**What is being asked**
Could you reproduce all of the records exactly?

+ + + + +

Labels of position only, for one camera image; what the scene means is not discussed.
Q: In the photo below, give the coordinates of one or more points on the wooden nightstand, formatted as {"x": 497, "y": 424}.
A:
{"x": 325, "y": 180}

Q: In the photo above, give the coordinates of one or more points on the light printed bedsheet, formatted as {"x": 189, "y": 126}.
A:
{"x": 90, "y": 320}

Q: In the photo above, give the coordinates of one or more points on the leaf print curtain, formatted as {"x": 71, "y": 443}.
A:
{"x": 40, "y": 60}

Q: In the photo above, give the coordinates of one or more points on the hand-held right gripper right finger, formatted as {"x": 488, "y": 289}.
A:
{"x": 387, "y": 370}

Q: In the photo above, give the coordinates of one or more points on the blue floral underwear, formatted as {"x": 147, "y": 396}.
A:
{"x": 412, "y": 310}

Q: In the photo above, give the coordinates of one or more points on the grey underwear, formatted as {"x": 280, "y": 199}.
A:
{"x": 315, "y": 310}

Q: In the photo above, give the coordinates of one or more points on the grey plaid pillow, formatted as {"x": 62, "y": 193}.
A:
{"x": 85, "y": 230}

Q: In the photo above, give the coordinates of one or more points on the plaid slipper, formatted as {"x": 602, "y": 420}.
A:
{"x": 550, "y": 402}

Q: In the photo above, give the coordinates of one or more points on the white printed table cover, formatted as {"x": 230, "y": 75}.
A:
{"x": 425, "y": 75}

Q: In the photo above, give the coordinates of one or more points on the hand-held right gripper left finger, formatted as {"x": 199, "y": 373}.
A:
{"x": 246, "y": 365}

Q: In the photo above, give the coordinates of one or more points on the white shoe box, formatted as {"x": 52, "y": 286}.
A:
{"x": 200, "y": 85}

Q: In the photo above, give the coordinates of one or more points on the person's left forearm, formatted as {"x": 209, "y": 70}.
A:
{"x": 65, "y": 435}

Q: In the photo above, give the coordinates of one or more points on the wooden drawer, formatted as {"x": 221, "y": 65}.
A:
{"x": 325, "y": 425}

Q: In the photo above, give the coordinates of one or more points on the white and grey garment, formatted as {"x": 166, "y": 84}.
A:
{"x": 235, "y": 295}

+ + + + +

**Result of the exercise**
Labels of position only, for one camera image; what the scene means is not discussed.
Q: In the photo below, give the coordinates of one or more points on the wooden nightstand, formatted as {"x": 497, "y": 424}.
A:
{"x": 325, "y": 180}

Q: In the photo above, give the coordinates of one or more points on the light printed bedsheet, formatted as {"x": 189, "y": 126}.
A:
{"x": 90, "y": 320}

Q: In the photo above, give the coordinates of one or more points on the leaf print curtain, formatted as {"x": 71, "y": 443}.
A:
{"x": 40, "y": 60}

Q: In the photo above, give the coordinates of one or more points on the hand-held right gripper right finger, formatted as {"x": 488, "y": 289}.
A:
{"x": 387, "y": 370}

Q: In the photo above, give the coordinates of one or more points on the blue floral underwear, formatted as {"x": 147, "y": 396}.
A:
{"x": 412, "y": 310}

Q: In the photo above, give the coordinates of one or more points on the grey underwear, formatted as {"x": 280, "y": 199}.
A:
{"x": 315, "y": 310}

Q: In the photo above, give the coordinates of one or more points on the grey plaid pillow, formatted as {"x": 62, "y": 193}.
A:
{"x": 85, "y": 230}

Q: In the photo above, give the coordinates of one or more points on the plaid slipper, formatted as {"x": 602, "y": 420}.
A:
{"x": 550, "y": 402}

Q: In the photo above, give the coordinates of one or more points on the white printed table cover, formatted as {"x": 230, "y": 75}.
A:
{"x": 425, "y": 75}

Q: In the photo above, give the coordinates of one or more points on the hand-held right gripper left finger, formatted as {"x": 199, "y": 373}.
A:
{"x": 246, "y": 365}

Q: In the photo above, give the coordinates of one or more points on the white shoe box, formatted as {"x": 52, "y": 286}.
A:
{"x": 200, "y": 85}

Q: In the photo above, give the coordinates of one or more points on the person's left forearm, formatted as {"x": 209, "y": 70}.
A:
{"x": 65, "y": 435}

Q: In the photo above, give the coordinates of one or more points on the wooden drawer, formatted as {"x": 221, "y": 65}.
A:
{"x": 325, "y": 425}

Q: In the photo above, give the coordinates of one or more points on the white and grey garment, formatted as {"x": 166, "y": 84}.
A:
{"x": 235, "y": 295}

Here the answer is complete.